Oxford Playhouse’s resident 17/25 Young Company rounded off a week of activities for junior thesps with a timely revival, admirably managed, of Tom Stoppard’s first international success, Rosencrantz and Guildenstern Are Dead.

The production at once celebrated the 50th anniversary of the play, premiered by an Oxford student group on the Edinburgh Fringe, as well as the quatercentenary of the death of William Shakespeare, whose Hamlet supplies the framework of the piece.

Rosencrantz and Guildenstern are, of course, the college chums of Hamlet recruited by his usurping fratricide uncle Claudius to spy on the prince and, he hopes, to be agents in his murder.

As with all of us in life, however, their future is unknown to them, leading to the existential angst at the centre of the drama. While Pirandello gave us six characters in search of an author, Stoppard offers two in search of a play or, rather, an understanding of their roles in it.

In this ensemble production, directed in rollicking style by Jo Noble, the comic counterpoint to the pathos was well presented.

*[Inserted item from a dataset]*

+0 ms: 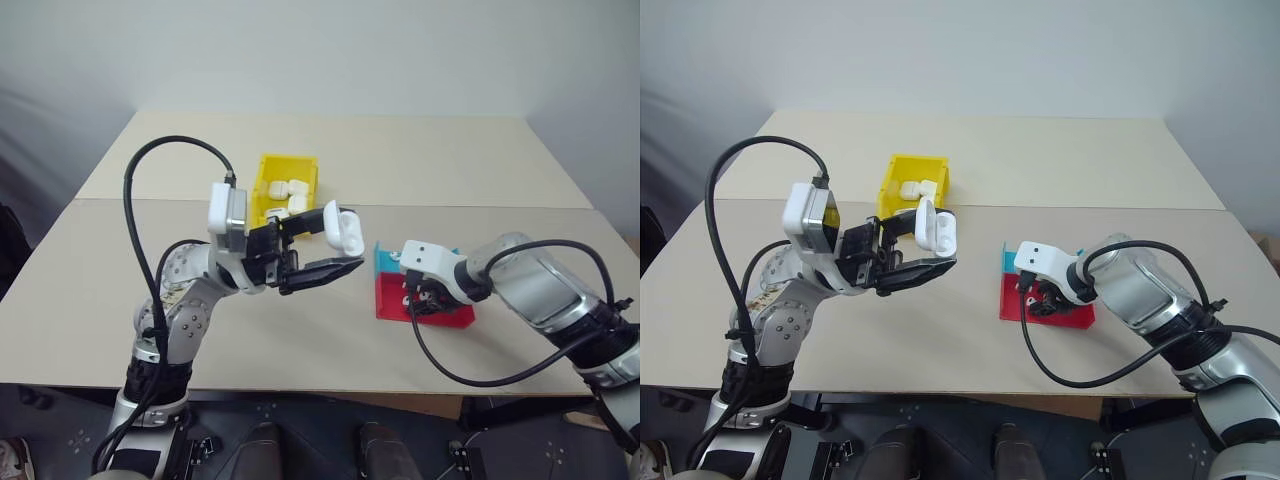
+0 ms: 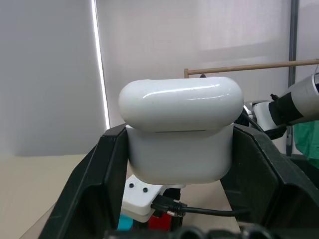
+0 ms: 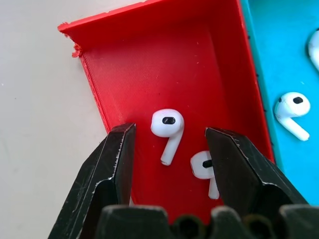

In a commendable sharing-out of roles, we saw different pairs of protagonists in each of the three acts, the Rosencrantzes all female, the Guildensterns male. Since it would be invidious to make comparisons, I shall merely note the all-round excellence of Chloe Swanson, Caitlin Carrick-Varty, Maddie Purefoy, Lucas Hopgood, Max O’Byrne and Adam Diaper.

Similarly, we had a trio of actors in the important role of Player (Calla Cambrey, Becky Chatwell and Chloe Jacques-Warton), but only one for Hamlet (Tim McGovern), Gertrude (Martha Ibbotson), Claudius (Jack Grieve), Ophelia (Molly Rolfe), Polonius (Laurence Scott) and Horatio (Irini Geleklidis).

The size of the company permitted an impressive team of Tragedians, striding on to the stage in hard hats and high visibility jackets singing the Proclaimers' 500 Miles.